The nitrogen-polar AlGaN structure is expected to have higher carrier density when it is doped with semiconductor atoms of silicon (Si) or germanium (Ge) and noble metals of palladium (Pd) or platinum (Pt). So, the metal-polar AlGaN electronic devices offer various advantages, such as high breakdown voltage and high-temperature operation. A comprehensive investigation on hydrogen grabbing towards formation of hetero-clusters of AlGaN–H, Si–AlGaN–H, Ge–AlGaN–H, Pd–AlGaN–H, Pt–AlGaN–H was carried out using DFT computations at the CAM–B3LYP–D3/6-311+G(d, p) level of theory. The notable fragile signal intensity close to the parallel edge of the nanocluster sample might be owing to silicon or germanium binding induced non-spherical distribution of Si–AlGaN or Ge–AlGaN hetero-clusters.

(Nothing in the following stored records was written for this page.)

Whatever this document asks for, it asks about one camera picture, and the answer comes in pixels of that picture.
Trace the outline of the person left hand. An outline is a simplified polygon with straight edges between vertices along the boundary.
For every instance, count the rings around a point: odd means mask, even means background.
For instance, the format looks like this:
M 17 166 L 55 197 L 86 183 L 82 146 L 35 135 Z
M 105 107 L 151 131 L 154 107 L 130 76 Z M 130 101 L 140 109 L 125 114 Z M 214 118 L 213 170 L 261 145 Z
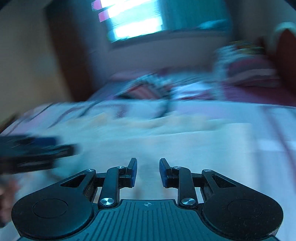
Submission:
M 15 178 L 1 178 L 1 228 L 11 221 L 11 210 L 18 189 L 18 181 Z

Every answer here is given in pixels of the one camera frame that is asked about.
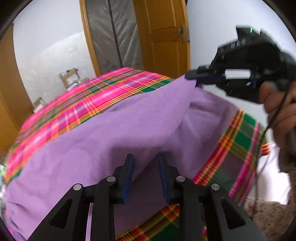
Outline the patterned right sleeve forearm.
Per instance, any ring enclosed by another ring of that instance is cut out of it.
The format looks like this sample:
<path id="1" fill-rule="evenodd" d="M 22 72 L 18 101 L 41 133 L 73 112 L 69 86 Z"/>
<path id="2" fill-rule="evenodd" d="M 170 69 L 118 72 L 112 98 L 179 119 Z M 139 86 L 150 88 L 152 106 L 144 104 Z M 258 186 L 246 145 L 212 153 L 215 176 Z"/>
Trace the patterned right sleeve forearm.
<path id="1" fill-rule="evenodd" d="M 244 211 L 264 234 L 267 240 L 279 240 L 295 217 L 295 153 L 281 149 L 278 154 L 281 172 L 290 179 L 290 200 L 287 205 L 263 199 L 247 197 Z"/>

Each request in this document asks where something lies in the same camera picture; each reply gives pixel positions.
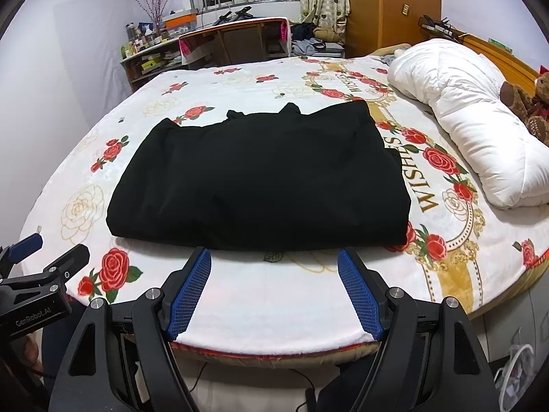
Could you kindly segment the person's left hand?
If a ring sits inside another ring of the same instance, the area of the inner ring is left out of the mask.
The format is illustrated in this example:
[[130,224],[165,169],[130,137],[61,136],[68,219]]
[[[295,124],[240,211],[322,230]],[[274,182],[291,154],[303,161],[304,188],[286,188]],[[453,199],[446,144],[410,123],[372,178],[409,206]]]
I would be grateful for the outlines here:
[[43,365],[39,360],[39,348],[32,335],[27,335],[24,338],[22,362],[36,372],[43,371]]

However, a considerable deviation exists from doping atoms of palladium or platinum as electron acceptors on the surface of Pd–AlGaN or Pt–AlGaN hetero-clusters. The doped Si, Ge, Pd, Pt atoms with their nearby N4, N7, N12 atoms in hybrid materials of Si–AlGaN, Ge–AlGaN, Pd–AlGaN, Pt–AlGaN, then N atoms are spin polarized and couple with Si, Ge, Pd, Pt atoms, which result in magnetism. Based on TDOS, the excessive growth technique on doping silicon, germanium, palladium or platinum is a potential approach to designing high efficiency hybrid semipolar gallium nitride devices in a long wavelength zone. The advantages of platinum or palladium over aluminum gallium nitride include its higher electron and hole mobility, allowing platinum or palladium doping devices to operate at higher frequencies than silicon or germanium doping devices. In fact, the study of Si-/Ge-/Pd-/Pt-doped AlGaN hetero-cluster shows promise for a high-performance electronic device and hydrogen gas sensing applications.